Organizer’s of this year’s US Go Congress – July 30- August 7 in Boston, MA — have just announced the following line-up of professionals and their lecture topics. Myungwan Kim 9p: “Mathematical Endgame” (all levels), “Liberty racing” (kyu level), “Puppydog and Bulldozer” (all level) and many more. Yilun Yang 7p on “How to play a reasonable opening” and “Against a strange move.” Andy Liu 1p on “The secret to get stronger.” Stephanie Yin 1p will present a series: “How to improve from one level to another” (15 kyu to 5 kyu) and “How to improve from one level to another” (5 kyu to 1 dan). More pro news and lecture topics are coming in the future, Congress organizers promise. Meanwhile, nearly 300 have already registered for this year’s Congress; click here for complete details.
by John Power, Japan correspondent for the E-Journal.
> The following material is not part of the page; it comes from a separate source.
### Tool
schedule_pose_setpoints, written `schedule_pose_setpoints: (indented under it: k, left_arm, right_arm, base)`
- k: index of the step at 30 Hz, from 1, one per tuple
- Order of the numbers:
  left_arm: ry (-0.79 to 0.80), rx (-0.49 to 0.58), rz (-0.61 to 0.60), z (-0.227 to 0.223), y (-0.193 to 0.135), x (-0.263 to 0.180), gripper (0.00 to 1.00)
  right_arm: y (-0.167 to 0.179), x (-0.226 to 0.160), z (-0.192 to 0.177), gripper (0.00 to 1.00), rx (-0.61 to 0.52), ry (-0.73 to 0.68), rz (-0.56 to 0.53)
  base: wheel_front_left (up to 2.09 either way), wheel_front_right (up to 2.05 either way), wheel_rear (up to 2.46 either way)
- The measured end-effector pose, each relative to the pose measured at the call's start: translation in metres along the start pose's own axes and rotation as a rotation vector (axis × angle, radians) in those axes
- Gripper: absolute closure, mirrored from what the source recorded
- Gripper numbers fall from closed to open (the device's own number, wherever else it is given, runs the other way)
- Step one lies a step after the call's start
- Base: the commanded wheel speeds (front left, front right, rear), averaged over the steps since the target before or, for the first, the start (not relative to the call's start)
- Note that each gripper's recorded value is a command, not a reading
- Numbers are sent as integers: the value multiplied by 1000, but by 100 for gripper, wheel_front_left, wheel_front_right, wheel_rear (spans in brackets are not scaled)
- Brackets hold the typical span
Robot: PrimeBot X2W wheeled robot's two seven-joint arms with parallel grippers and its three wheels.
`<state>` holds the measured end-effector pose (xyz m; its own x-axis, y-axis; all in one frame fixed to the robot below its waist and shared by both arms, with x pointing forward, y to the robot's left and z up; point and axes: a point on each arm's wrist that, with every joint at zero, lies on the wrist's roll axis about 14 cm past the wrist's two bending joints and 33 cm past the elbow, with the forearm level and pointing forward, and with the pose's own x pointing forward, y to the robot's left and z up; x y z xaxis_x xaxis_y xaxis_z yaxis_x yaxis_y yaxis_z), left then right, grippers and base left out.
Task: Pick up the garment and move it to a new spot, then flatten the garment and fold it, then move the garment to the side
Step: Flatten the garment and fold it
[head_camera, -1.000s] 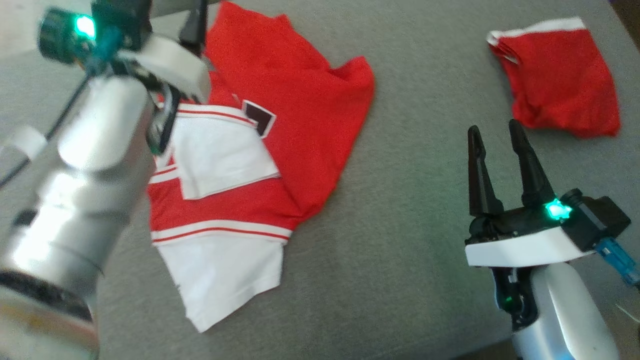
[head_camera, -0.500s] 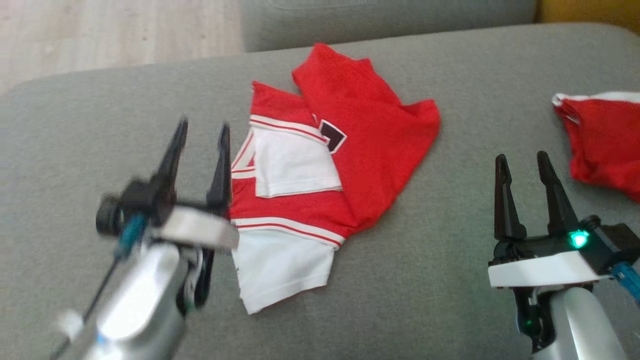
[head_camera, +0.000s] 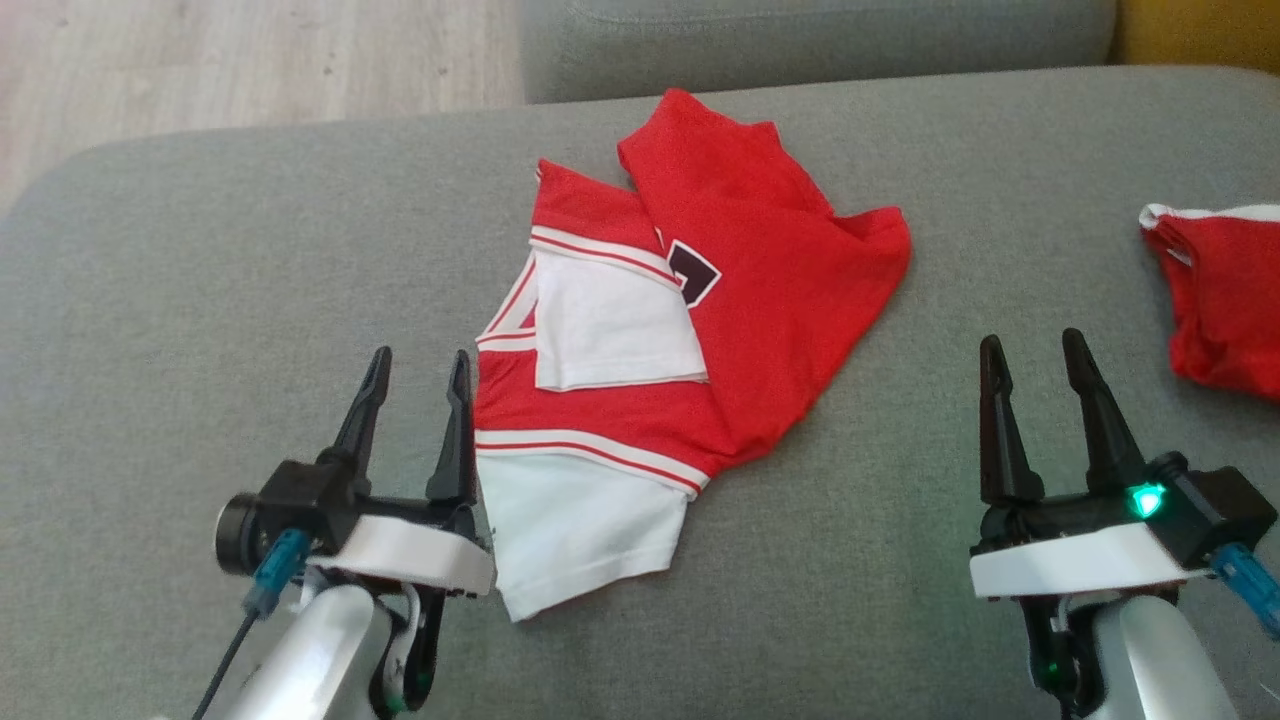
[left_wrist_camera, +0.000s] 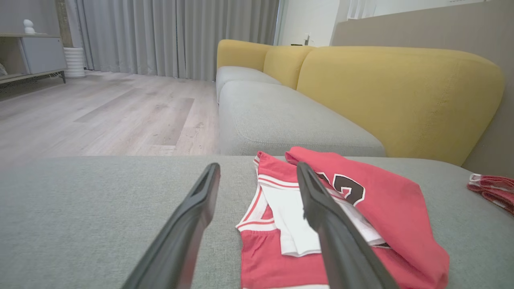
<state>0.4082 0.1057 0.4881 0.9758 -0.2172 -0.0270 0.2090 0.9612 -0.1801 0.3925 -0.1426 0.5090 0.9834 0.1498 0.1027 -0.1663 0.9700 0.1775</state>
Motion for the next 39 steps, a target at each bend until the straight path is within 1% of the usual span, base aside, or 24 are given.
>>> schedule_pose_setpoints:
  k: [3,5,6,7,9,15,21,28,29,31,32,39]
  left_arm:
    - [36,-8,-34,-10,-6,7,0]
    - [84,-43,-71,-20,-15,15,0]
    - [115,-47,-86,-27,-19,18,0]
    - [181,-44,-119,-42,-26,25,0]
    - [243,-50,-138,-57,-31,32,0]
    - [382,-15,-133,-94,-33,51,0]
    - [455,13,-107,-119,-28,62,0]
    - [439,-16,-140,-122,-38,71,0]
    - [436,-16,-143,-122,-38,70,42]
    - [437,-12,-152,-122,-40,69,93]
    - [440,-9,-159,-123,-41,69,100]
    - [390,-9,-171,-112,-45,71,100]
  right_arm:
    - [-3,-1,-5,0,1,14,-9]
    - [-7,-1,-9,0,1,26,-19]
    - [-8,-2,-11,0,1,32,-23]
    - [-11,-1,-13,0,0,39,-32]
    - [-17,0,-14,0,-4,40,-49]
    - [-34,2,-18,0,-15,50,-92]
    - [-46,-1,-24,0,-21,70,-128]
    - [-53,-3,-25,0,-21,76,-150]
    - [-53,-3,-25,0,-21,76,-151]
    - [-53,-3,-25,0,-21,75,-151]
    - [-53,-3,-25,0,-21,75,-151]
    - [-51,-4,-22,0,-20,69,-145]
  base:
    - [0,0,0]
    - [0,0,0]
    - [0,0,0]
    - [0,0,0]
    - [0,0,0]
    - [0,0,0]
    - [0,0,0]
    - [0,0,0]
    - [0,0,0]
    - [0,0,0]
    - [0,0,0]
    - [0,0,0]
As in 2015, I was invited to cover the Globis Cup for the E-Journal; I hope readers will forgive the delay in submitting my report.
China’s Li wins 3rd Globis Cup: The third Globis Cup, an international tournament for young players sponsored by the Globis Corporation, was held from April 22 to 24. Li Qincheng 1P (left) of China won. The full name of the tournament is the Globis Cup World Go U-20, and it is open to players under 20 as of January 1 of this year. Participating were six players from Japan, three from China, three from Korea, and one each from Chinese Taipei, Europe, North America, and the Asia/Oceania zone. The venue was the Graduate School of Management, Globis University, a business school run by the corporation; it is located in the Kojimachi area, a short walk from the Nihon Ki-in. The tournament is the brainchild of Hori Yoshito (right), who is the president of Globis University and also a director of the Nihon Ki-in.
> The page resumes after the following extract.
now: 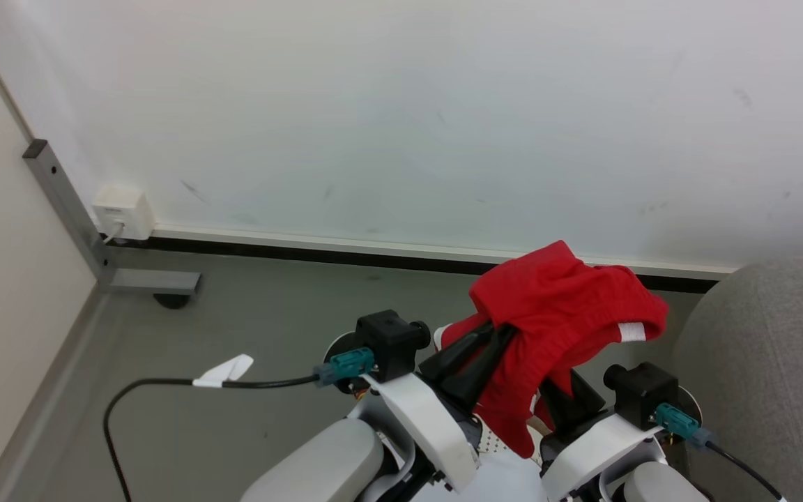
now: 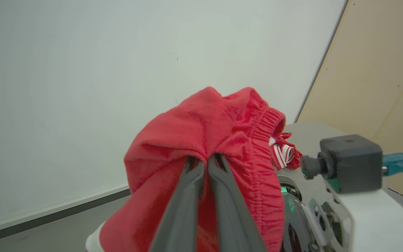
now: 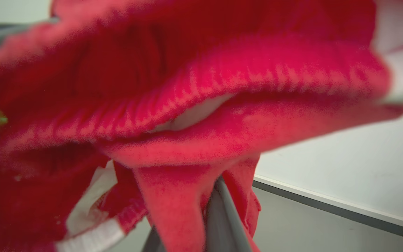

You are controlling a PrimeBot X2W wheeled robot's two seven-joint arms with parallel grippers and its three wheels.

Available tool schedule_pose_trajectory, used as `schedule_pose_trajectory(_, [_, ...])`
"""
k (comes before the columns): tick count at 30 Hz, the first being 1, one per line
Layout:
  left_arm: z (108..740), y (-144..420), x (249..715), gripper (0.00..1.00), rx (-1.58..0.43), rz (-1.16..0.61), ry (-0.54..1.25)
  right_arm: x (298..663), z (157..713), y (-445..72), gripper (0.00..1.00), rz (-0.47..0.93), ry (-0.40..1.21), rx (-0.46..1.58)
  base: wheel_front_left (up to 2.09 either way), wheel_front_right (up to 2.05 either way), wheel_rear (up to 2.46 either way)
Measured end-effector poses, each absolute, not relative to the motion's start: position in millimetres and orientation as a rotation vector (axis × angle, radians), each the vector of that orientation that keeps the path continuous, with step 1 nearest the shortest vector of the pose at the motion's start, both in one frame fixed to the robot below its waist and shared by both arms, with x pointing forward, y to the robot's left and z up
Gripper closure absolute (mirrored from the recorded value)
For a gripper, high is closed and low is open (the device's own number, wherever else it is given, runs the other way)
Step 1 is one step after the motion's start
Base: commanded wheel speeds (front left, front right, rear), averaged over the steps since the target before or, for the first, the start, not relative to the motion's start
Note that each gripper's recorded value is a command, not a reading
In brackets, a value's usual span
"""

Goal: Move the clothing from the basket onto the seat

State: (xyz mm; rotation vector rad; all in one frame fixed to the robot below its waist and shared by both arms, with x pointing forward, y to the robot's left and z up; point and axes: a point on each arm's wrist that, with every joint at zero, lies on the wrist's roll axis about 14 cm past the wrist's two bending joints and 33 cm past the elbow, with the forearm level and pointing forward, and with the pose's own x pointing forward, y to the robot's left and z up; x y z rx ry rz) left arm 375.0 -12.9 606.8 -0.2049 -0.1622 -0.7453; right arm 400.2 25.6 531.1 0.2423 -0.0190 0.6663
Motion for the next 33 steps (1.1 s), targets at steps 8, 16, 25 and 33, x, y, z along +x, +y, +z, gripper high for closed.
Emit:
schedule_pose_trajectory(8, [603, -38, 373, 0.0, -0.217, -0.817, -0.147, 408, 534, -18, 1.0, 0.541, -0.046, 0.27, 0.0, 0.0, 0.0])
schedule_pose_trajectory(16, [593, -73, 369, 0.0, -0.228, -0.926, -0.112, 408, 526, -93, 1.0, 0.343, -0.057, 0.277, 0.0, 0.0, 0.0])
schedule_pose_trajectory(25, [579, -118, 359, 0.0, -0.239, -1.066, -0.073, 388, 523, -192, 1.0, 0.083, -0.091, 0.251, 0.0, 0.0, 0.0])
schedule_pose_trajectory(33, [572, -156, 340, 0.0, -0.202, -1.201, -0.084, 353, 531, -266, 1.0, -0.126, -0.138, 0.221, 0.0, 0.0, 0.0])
At present, this is the only international tournament held every year in Japan and the only one for players under 20. The aim of the tournament is to raise the level of teenaged players in Japan who may not have many opportunities to take part in international tournaments. Of course, all the participants benefit, but the founder Mr. Hori is particularly concerned to raise the level of Japanese go and has set the 100th anniversary of the founding of the Nihon Ki-in (2024) as the target date for achieving this ambition.
The new tournament started well for Japan, with two Japanese representatives making the final (the first time this had happened for 16 years) in the 1st Cup (Ichiriki Ryo beat Kyo Kagen). In the 2nd edition, on which I reported last year for
the EJ, Huang Yunsong 4P of China beat Na Hyeon 6P of Korea in the final.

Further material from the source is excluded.